--- START ---
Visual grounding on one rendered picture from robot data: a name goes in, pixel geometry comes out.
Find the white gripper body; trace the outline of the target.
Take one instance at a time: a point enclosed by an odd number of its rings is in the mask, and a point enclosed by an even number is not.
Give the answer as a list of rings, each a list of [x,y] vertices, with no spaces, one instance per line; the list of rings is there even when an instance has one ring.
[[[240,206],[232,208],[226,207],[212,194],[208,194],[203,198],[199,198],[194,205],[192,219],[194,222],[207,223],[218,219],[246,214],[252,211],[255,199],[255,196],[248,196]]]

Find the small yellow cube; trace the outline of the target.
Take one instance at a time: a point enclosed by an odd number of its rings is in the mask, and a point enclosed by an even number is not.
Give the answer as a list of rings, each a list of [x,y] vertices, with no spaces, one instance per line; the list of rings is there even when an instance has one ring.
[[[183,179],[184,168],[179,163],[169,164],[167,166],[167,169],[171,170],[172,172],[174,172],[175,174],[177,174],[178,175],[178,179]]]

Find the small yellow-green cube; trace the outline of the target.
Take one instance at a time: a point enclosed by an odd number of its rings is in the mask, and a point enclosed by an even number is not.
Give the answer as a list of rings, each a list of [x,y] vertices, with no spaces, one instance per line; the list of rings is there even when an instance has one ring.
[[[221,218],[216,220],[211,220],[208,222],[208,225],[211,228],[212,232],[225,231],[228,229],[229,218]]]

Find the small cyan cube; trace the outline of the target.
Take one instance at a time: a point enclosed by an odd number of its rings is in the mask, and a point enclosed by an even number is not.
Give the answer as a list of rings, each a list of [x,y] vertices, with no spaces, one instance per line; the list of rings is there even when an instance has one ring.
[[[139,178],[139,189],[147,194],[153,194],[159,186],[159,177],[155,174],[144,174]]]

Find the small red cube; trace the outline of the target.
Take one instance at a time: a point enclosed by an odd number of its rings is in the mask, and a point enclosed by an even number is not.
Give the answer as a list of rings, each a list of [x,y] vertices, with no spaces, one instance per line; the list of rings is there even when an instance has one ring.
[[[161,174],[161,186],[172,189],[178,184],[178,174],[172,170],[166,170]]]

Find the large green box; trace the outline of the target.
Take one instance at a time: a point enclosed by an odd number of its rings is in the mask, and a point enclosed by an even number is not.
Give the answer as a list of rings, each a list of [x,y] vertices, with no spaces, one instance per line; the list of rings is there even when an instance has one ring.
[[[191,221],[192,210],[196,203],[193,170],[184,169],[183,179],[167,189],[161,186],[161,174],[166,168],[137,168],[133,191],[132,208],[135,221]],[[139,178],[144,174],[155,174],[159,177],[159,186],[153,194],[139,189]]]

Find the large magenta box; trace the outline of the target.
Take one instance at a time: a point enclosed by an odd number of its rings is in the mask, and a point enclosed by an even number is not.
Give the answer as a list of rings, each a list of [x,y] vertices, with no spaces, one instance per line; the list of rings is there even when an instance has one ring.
--- END ---
Transcribe the entries above, every line exactly as it reads.

Finished exercise:
Visual grounding on one rendered picture from robot data: a name goes in, pixel geometry comes out.
Find the white gripper body; trace the outline of the target.
Take one instance at a time: a point enclosed by an odd number of its rings is in the mask, and a point enclosed by an even number is not.
Give the answer as a list of rings, each a list of [x,y] vertices, with no spaces, one instance per line; the list of rings is there even when an instance has one ring.
[[[240,206],[232,208],[226,207],[212,194],[208,194],[203,198],[199,198],[194,205],[192,219],[194,222],[207,223],[218,219],[246,214],[252,211],[255,199],[255,196],[248,196]]]

Find the small yellow cube; trace the outline of the target.
Take one instance at a time: a point enclosed by an odd number of its rings is in the mask, and a point enclosed by an even number is not.
Give the answer as a list of rings, each a list of [x,y] vertices, with no spaces, one instance per line; the list of rings is there even when an instance has one ring.
[[[183,179],[184,168],[179,163],[169,164],[167,166],[167,169],[171,170],[172,172],[174,172],[175,174],[177,174],[178,175],[178,179]]]

Find the small yellow-green cube; trace the outline of the target.
Take one instance at a time: a point enclosed by an odd number of its rings is in the mask, and a point enclosed by an even number is not.
Give the answer as a list of rings, each a list of [x,y] vertices, with no spaces, one instance per line; the list of rings is there even when an instance has one ring.
[[[221,218],[216,220],[211,220],[208,222],[208,225],[211,228],[212,232],[225,231],[228,229],[229,218]]]

Find the small cyan cube; trace the outline of the target.
Take one instance at a time: a point enclosed by an odd number of its rings is in the mask, and a point enclosed by an even number is not.
Give the answer as a list of rings, each a list of [x,y] vertices, with no spaces, one instance per line; the list of rings is there even when an instance has one ring.
[[[139,178],[139,189],[147,194],[153,194],[159,186],[159,177],[155,174],[144,174]]]

Find the small red cube; trace the outline of the target.
Take one instance at a time: a point enclosed by an odd number of its rings is in the mask, and a point enclosed by an even number is not.
Give the answer as a list of rings, each a list of [x,y] vertices, with no spaces, one instance per line; the list of rings is there even when an instance has one ring.
[[[161,174],[161,186],[172,189],[178,184],[178,174],[172,170],[166,170]]]

Find the large green box; trace the outline of the target.
Take one instance at a time: a point enclosed by an odd number of its rings is in the mask, and a point enclosed by an even number is not.
Give the answer as a list of rings, each a list of [x,y] vertices, with no spaces, one instance per line; the list of rings is there even when an instance has one ring.
[[[191,221],[192,210],[196,203],[193,170],[184,169],[183,179],[167,189],[161,186],[161,174],[166,168],[137,168],[133,191],[132,208],[135,221]],[[139,178],[144,174],[155,174],[159,177],[159,186],[153,194],[139,189]]]

Find the large magenta box; trace the outline of the target.
Take one instance at a time: a point enclosed by an odd number of its rings is in the mask, and a point enclosed by an even number is not.
Give the answer as a list of rings, each a list of [x,y] vertices, with no spaces, one instance per line; the list of rings is there even when an instance has one ring.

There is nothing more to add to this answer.